Where the records below show a line containing "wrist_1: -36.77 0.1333", start copying; end with the line containing "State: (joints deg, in", and copy it too.

---- Information provided

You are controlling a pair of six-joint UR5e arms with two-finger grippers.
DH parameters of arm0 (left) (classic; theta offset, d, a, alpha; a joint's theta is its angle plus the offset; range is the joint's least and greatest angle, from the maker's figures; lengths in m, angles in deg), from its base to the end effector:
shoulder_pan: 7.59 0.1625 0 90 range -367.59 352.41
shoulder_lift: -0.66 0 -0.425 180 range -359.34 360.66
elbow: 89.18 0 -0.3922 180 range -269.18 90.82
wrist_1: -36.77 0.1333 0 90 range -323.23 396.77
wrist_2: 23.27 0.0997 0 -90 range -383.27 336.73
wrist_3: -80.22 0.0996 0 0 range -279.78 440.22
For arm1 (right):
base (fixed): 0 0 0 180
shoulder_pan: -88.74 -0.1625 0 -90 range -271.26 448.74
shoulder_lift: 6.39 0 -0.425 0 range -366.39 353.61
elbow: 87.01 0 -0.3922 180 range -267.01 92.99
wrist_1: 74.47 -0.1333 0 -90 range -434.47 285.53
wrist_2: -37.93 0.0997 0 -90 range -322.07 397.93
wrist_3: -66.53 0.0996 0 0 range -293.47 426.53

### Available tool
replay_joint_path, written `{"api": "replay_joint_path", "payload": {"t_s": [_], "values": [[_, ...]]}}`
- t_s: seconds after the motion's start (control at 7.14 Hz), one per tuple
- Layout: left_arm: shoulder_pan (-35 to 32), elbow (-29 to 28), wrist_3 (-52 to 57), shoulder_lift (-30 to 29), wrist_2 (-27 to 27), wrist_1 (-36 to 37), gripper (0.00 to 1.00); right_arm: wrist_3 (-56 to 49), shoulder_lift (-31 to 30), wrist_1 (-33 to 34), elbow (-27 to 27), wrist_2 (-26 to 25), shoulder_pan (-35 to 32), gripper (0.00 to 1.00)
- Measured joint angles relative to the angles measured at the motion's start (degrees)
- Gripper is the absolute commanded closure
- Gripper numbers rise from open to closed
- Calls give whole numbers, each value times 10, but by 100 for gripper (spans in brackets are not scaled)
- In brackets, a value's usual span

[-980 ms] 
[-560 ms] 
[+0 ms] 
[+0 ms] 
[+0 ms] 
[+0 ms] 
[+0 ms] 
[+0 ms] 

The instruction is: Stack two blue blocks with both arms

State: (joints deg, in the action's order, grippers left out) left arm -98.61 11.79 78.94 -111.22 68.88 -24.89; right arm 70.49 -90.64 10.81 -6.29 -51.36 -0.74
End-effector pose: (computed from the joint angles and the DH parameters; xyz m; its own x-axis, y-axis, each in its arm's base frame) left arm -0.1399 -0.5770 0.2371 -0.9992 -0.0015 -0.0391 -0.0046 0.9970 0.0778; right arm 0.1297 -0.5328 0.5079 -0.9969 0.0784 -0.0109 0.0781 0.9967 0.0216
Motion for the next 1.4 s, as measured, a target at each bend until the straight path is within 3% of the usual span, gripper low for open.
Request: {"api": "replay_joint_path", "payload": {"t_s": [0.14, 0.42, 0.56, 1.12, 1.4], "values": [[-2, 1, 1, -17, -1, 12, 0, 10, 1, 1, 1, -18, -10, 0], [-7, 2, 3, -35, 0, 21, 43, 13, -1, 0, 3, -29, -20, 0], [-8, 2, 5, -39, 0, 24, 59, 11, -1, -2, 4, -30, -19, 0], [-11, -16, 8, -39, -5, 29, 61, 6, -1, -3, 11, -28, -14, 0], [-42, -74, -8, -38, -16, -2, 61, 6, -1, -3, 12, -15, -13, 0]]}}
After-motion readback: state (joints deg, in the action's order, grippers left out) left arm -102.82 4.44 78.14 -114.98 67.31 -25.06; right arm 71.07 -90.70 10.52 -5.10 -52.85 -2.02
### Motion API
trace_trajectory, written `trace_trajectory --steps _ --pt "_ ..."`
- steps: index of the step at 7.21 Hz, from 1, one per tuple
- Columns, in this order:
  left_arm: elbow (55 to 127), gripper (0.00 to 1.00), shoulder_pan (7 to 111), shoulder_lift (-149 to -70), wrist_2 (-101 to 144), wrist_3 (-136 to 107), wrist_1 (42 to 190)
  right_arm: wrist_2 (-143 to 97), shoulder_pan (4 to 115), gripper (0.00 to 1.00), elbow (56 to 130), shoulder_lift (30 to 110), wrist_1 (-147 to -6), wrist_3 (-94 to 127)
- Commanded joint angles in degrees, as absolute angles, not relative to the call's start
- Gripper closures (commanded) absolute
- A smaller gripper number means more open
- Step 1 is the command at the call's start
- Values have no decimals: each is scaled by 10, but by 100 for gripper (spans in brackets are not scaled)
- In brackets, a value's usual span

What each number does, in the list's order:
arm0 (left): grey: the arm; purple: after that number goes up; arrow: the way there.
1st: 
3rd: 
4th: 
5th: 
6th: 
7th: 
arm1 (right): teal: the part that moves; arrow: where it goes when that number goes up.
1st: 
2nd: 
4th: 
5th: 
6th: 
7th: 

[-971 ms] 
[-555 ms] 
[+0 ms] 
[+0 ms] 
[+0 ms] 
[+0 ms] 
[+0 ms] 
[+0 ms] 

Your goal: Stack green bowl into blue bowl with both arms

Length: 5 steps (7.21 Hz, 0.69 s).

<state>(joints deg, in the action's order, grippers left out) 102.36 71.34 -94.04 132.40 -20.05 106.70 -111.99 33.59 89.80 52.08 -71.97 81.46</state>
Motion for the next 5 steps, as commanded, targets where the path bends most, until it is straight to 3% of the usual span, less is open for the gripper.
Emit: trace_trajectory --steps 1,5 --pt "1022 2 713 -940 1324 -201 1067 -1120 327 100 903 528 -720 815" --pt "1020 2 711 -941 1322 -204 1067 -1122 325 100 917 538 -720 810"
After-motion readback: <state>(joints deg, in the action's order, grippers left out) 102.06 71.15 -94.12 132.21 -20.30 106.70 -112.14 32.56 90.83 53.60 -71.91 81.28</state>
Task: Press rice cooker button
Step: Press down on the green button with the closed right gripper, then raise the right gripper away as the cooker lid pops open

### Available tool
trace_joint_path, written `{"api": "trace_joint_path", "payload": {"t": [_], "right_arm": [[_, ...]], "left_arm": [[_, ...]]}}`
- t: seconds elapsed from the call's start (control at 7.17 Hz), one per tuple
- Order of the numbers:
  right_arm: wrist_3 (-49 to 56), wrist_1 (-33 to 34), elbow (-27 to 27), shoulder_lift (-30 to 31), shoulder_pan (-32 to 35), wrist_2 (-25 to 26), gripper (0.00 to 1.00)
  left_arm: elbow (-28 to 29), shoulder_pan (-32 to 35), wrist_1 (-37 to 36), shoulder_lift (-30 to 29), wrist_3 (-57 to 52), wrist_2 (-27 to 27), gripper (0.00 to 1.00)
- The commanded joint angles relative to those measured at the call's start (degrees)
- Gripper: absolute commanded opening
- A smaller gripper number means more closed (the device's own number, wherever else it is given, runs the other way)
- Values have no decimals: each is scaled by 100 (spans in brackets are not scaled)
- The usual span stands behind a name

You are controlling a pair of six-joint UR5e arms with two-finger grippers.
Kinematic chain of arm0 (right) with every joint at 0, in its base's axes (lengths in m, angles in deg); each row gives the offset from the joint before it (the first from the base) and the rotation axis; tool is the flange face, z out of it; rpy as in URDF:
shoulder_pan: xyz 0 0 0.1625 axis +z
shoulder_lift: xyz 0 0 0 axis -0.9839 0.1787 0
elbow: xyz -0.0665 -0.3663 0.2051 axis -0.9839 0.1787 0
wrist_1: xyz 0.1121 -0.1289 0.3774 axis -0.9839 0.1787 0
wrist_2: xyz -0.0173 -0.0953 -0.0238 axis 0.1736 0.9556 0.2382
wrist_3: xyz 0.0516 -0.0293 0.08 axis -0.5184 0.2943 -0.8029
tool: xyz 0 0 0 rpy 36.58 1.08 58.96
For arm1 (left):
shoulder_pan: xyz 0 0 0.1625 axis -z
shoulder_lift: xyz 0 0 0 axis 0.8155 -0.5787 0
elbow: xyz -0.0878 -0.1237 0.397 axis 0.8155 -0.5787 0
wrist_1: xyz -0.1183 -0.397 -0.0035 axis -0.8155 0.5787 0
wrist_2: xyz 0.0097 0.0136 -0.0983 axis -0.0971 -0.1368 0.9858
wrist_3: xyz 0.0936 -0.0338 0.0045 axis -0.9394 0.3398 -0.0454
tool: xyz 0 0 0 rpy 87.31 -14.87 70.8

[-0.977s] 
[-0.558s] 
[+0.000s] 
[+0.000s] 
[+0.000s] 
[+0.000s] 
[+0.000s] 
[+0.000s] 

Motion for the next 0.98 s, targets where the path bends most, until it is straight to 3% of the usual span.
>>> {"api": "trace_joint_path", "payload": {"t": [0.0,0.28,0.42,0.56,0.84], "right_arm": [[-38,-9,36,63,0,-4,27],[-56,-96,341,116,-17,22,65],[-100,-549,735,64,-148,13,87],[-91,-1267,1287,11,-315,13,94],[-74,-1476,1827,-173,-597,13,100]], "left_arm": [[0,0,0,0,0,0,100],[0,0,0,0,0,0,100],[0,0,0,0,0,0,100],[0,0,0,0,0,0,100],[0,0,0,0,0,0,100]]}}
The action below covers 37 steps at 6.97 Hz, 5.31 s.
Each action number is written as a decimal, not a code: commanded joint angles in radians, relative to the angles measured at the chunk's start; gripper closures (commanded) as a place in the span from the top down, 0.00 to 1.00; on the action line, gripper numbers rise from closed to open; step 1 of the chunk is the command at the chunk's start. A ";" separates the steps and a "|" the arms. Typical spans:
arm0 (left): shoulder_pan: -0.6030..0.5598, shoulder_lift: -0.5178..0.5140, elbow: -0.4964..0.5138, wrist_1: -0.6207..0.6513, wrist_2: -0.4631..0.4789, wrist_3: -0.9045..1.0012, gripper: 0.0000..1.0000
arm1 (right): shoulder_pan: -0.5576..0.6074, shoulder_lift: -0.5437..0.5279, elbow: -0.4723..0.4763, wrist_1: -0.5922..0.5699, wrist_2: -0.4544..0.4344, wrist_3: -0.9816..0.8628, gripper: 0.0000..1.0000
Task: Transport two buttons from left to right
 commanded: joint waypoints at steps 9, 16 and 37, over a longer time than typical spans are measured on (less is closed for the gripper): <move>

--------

[Response box]:
wrist_1: -36.77 0.1333 0 90 range -323.23 396.77
wrist_2: 23.27 0.0997 0 -90 range -383.27 336.73
wrist_3: -80.22 0.0996 0 0 range -279.78 440.22
For arm1 (right):
base (fixed): 0 0 0 180
shoulder_pan: -88.74 -0.1625 0 -90 range -271.26 448.74
shoulder_lift: 6.39 0 -0.425 0 range -366.39 353.61
elbow: 87.01 0 -0.3922 180 range -267.01 92.99
wrist_1: 74.47 -0.1333 0 -90 range -434.47 285.53
wrist_2: -37.93 0.0997 0 -90 range -322.07 397.93
wrist_3: -66.53 0.0996 0 0 range -293.47 426.53

### Available tool
replay_joint_path, written `{"api": "replay_joint_path", "payload": {"t_s": [_], "values": [[_, ...]]}}`
- t_s: seconds after the motion's start (control at 7.14 Hz), one per tuple
- Layout: left_arm: shoulder_pan (-35 to 32), elbow (-29 to 28), wrist_3 (-52 to 57), shoulder_lift (-30 to 29), wrist_2 (-27 to 27), wrist_1 (-36 to 37), gripper (0.00 to 1.00); right_arm: wrist_3 (-56 to 49), shoulder_lift (-31 to 30), wrist_1 (-33 to 34), elbow (-27 to 27), wrist_2 (-26 to 25), shoulder_pan (-35 to 32), gripper (0.00 to 1.00)
- Measured joint angles relative to the angles measured at the motion's start (degrees)
- Gripper is the absolute commanded closure
- Gripper numbers rise from open to closed
- Calls give whole numbers, each value times 10, but by 100 for gripper (spans in brackets are not scaled)
- In brackets, a value's usual span

[-980 ms] 
[-560 ms] 
[+0 ms] 
[+0 ms] 
[+0 ms] 
[+0 ms] 
[+0 ms] 
[+0 ms] 

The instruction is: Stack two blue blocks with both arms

State: (joints deg, in the action's order, grippers left out) left arm -98.61 11.79 78.94 -111.22 68.88 -24.89; right arm 70.49 -90.64 10.81 -6.29 -51.36 -0.74

This output requires nothing further.